We could have continued listening to the man's explanations for four more hours, but without realizing it, it was already five in the afternoon. Fully accomplished his mission, the guide said goodbye to us and we continued exploring the museum on our own.

In the next section of Edo Tokyo Museum daily life is shown and the Professions of the inhabitants of Edo in its beginnings. For this, a period building is used, divided into different narrow houses of artisans that allow people to see how they made a living in the city. There is the carpenter who makes barrels, or the artist who makes drawings with the technique of engraving (very detailed work is required to add each layer of color). Each section has its panels with information about these arts, but most of the information is in Japanese. That is why I told you before that it is highly recommended to book in advance a guide that knows your language.

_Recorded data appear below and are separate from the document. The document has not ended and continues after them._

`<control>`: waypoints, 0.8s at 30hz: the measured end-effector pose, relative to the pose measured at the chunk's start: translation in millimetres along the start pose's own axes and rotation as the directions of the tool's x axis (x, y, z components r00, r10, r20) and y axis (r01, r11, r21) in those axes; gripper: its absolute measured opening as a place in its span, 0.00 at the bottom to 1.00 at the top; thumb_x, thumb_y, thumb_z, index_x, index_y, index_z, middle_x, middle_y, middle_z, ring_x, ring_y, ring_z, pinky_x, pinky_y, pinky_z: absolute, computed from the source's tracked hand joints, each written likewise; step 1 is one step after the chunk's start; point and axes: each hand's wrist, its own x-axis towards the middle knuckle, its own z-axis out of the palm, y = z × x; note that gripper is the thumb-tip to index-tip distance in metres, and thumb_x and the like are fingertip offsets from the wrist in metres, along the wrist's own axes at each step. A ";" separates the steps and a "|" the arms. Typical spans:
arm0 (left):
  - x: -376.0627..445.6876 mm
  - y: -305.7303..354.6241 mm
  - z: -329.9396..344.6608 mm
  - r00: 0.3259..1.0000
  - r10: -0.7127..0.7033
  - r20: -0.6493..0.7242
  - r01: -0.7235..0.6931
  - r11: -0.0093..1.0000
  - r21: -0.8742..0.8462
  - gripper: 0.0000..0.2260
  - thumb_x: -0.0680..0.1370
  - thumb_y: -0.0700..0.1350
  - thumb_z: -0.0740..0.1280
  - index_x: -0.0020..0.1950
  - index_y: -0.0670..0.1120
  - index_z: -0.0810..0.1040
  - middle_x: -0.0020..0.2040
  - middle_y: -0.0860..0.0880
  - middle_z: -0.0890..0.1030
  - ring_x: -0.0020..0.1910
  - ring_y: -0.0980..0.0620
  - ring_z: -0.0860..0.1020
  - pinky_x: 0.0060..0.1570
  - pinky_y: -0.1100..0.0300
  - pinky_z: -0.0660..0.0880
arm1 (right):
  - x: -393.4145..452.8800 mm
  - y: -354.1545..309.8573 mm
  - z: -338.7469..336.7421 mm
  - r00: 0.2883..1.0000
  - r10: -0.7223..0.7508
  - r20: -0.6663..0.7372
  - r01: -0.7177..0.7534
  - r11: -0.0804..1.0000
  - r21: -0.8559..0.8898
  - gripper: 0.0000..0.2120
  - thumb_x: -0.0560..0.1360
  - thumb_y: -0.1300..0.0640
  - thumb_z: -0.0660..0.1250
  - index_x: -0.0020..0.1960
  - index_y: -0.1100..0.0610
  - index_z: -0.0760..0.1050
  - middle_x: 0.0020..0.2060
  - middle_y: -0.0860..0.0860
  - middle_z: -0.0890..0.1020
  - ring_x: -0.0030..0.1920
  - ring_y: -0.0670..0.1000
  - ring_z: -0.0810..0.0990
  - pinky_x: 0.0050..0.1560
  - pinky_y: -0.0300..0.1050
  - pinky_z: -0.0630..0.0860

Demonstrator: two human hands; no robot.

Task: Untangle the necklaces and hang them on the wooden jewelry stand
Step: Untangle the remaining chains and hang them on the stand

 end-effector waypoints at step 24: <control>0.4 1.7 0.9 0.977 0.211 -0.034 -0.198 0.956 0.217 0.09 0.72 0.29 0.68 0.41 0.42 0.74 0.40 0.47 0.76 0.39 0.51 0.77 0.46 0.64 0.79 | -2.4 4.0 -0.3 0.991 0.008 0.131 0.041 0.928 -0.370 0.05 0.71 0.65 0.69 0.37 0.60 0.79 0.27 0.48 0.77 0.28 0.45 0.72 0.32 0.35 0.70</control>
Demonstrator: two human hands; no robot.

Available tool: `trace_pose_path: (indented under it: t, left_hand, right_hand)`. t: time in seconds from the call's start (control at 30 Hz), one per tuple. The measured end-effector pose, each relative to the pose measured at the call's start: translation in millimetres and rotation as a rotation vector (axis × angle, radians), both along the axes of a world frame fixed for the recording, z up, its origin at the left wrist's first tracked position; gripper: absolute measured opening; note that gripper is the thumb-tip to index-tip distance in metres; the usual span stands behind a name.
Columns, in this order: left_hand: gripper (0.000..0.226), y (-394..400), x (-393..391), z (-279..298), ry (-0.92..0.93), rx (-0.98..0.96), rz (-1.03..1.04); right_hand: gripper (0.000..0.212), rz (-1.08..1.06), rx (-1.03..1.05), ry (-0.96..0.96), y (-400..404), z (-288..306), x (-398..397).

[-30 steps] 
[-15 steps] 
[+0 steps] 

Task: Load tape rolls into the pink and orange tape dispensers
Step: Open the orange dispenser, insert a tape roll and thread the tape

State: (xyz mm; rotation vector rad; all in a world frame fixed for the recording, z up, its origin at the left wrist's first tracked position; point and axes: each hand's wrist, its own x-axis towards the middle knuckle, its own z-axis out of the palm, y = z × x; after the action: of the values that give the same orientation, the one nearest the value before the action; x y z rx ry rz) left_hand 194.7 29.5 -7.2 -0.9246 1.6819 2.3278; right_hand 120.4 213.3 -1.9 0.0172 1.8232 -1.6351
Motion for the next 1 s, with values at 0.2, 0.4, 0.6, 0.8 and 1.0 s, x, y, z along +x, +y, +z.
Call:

Then you go to a section where the importance of the city of Edo is explained for the art world. There is a huge diorama where the Ryōgoku bridge, built in 1659, and the neighborhood that formed around it, of the same name. It was one of the neighborhoods where citizens were going to have fun. And among these amusements was the kabuki theater. There is a real-scale representation of a stage of kabuki and there is also a miniature where the ingenious are shown special effects that were used to surprise viewers.

You can also see here one of the high floats that were used in the processions of Kanda holidays, on September 15. And there is also a miniature where you can see more of these floats, specifically three processional altars transported by a lot of faithful.